- 審判所、消費税法上非課税とされる住宅の貸付けには、転貸借のみならず再転貸借される場合も含むとの初めての判断を示す(平成28年9月7日、棄却)。
- 住宅の貸付けが非課税とされる趣旨は、住宅の貸付けを行う事業者が賃借人に対して消費税相当額を転嫁しないことにより住宅賃借人を政策的に保護することと指摘。
住宅用建物を賃貸する場合、賃借人が自ら賃貸しない場合であっても、賃貸借契約において賃借人が住宅として「転貸」することが契約書において明らかであれば、非課税とされるとの取扱いがなされている(消基通6-13-7)。今回の裁決事例では「再転貸」についても同じく非課税となるかが論点となっている。
請求人は建物の賃貸借取引について、課税資産の譲渡等に該当するとして当該建物に係る消費税等の還付を求める旨の確定申告を行ったが、原処分が当該賃貸借取引は消費税が課されない取引であるとして更正処分等を行ったものである。当該賃貸借取引では、請求人は賃貸住宅事業を営む事業者(F社)と自己の建物を賃貸する契約を締結しており、さらにF社はL社と転貸借契約を結んでいる。当該転貸借契約書には建物の居室を住居専用として使用する旨などが記載されていた。
請求人は、消費税法基本通達6-13-7(転貸する場合の取扱い)が想定するのは転貸借取引のみであると主張。本件賃貸借取引は、契約内容からすれば建物が再転貸借されること及び建物に実際に居住することができない法人が再転貸人になることが想定されているから、本件通達適用の前提を欠いているなどとした。
審判所は、住宅の貸付けが非課税取引とされている趣旨は、住宅の貸付けを行う事業者が賃借人に対し、消費税相当額を転嫁しないことにより、住宅賃借人を政策的に保護することにあるものと解されると指摘。本件通達は、住宅用の建物の賃貸借に係る契約において賃借人が自ら使用しない場合であっても、賃借人が「住宅として転貸することが契約書その他において明らかな場合」には、当該住宅用の建物の賃貸借を非課税取引と取り扱う旨を定めたものであるとの解釈を示した。

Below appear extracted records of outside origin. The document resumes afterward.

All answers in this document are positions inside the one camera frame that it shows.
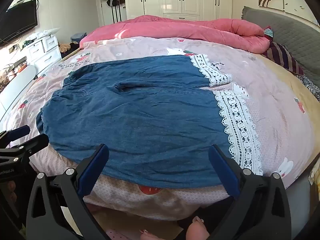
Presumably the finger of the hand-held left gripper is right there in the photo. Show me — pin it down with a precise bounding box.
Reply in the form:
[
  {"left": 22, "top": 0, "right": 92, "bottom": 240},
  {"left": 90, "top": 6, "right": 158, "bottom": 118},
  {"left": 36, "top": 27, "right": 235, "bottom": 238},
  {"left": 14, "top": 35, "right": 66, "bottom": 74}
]
[
  {"left": 0, "top": 125, "right": 31, "bottom": 144},
  {"left": 0, "top": 133, "right": 50, "bottom": 165}
]

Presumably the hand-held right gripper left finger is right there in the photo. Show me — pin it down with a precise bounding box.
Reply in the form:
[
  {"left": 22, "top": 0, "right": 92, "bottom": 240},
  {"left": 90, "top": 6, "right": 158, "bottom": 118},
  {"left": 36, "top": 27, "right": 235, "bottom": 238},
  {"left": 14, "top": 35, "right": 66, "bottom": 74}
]
[{"left": 26, "top": 144, "right": 110, "bottom": 240}]

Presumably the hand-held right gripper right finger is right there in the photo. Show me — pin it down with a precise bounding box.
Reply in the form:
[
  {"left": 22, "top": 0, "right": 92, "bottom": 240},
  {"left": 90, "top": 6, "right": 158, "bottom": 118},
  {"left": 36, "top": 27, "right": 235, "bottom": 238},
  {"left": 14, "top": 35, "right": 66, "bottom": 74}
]
[{"left": 208, "top": 144, "right": 292, "bottom": 240}]

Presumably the blue denim pants lace trim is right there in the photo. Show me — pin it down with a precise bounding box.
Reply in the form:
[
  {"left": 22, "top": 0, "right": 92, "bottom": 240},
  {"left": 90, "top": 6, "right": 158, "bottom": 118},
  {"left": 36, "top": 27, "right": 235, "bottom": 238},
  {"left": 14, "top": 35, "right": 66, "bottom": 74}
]
[{"left": 36, "top": 54, "right": 264, "bottom": 189}]

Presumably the person's left hand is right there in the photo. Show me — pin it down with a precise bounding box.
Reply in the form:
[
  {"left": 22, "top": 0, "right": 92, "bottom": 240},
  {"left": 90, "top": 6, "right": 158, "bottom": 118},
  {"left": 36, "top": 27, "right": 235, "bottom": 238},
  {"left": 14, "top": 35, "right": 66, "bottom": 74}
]
[{"left": 6, "top": 181, "right": 18, "bottom": 202}]

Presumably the white rounded footboard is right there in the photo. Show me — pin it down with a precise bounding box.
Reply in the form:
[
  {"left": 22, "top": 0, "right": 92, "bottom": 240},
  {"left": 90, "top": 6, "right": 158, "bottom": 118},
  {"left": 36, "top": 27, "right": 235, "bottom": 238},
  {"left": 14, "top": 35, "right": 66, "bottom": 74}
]
[{"left": 0, "top": 65, "right": 37, "bottom": 120}]

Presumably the person's dark clothing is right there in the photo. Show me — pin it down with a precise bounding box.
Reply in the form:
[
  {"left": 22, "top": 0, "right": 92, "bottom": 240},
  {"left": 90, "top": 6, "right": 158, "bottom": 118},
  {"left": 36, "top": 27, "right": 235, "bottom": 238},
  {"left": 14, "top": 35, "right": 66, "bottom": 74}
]
[{"left": 177, "top": 197, "right": 234, "bottom": 230}]

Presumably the pink strawberry printed bed sheet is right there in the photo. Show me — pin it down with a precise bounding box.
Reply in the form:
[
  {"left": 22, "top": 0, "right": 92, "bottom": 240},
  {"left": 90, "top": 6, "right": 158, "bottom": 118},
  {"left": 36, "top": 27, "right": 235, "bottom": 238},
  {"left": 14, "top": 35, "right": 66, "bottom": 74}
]
[{"left": 5, "top": 36, "right": 314, "bottom": 220}]

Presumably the white drawer cabinet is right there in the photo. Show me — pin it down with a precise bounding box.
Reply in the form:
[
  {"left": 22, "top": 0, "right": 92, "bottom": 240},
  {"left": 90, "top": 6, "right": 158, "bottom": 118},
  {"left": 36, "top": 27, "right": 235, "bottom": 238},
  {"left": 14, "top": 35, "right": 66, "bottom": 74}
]
[{"left": 24, "top": 34, "right": 62, "bottom": 66}]

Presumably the black flat television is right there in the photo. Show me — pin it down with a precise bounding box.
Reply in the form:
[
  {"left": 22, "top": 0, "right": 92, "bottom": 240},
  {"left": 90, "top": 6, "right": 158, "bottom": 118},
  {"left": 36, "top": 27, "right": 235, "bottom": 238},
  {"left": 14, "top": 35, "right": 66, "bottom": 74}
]
[{"left": 0, "top": 0, "right": 38, "bottom": 47}]

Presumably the folded grey-blue cloth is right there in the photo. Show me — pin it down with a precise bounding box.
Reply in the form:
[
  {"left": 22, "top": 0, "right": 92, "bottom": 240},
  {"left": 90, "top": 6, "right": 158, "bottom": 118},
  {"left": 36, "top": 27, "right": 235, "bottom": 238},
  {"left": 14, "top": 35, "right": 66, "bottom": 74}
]
[{"left": 71, "top": 32, "right": 87, "bottom": 43}]

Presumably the dark patterned cloth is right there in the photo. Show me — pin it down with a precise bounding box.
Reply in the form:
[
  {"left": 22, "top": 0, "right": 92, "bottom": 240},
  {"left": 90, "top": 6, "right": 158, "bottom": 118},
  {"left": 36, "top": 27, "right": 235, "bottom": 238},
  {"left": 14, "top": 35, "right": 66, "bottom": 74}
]
[{"left": 297, "top": 75, "right": 320, "bottom": 100}]

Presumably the dark striped pillow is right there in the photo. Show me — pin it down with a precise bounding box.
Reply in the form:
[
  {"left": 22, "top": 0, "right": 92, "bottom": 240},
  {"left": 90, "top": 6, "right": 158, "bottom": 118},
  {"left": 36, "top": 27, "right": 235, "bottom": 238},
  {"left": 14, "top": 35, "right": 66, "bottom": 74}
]
[{"left": 261, "top": 41, "right": 304, "bottom": 76}]

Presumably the pink comforter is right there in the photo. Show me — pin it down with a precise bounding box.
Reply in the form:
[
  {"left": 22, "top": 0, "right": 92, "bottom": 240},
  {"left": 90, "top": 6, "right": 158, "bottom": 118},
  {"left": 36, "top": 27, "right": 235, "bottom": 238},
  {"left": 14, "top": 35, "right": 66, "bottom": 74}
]
[{"left": 79, "top": 15, "right": 272, "bottom": 54}]

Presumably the grey quilted headboard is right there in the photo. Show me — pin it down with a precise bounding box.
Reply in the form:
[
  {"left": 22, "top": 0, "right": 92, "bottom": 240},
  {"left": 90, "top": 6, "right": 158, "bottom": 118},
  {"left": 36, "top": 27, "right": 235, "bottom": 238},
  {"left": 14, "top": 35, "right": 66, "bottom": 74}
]
[{"left": 242, "top": 6, "right": 320, "bottom": 80}]

その上で本件をみると、賃借人である賃貸住宅事業を営む事業者が本件建物を住宅(人の居住の用に供する家屋等)として転貸することが賃貸借契約書等で明らかであるため、本件賃貸借取引は、消費税法別表第一第13号に規定する「住宅の貸付け」に該当し、その全額が非課税取引になるとの判断を示した。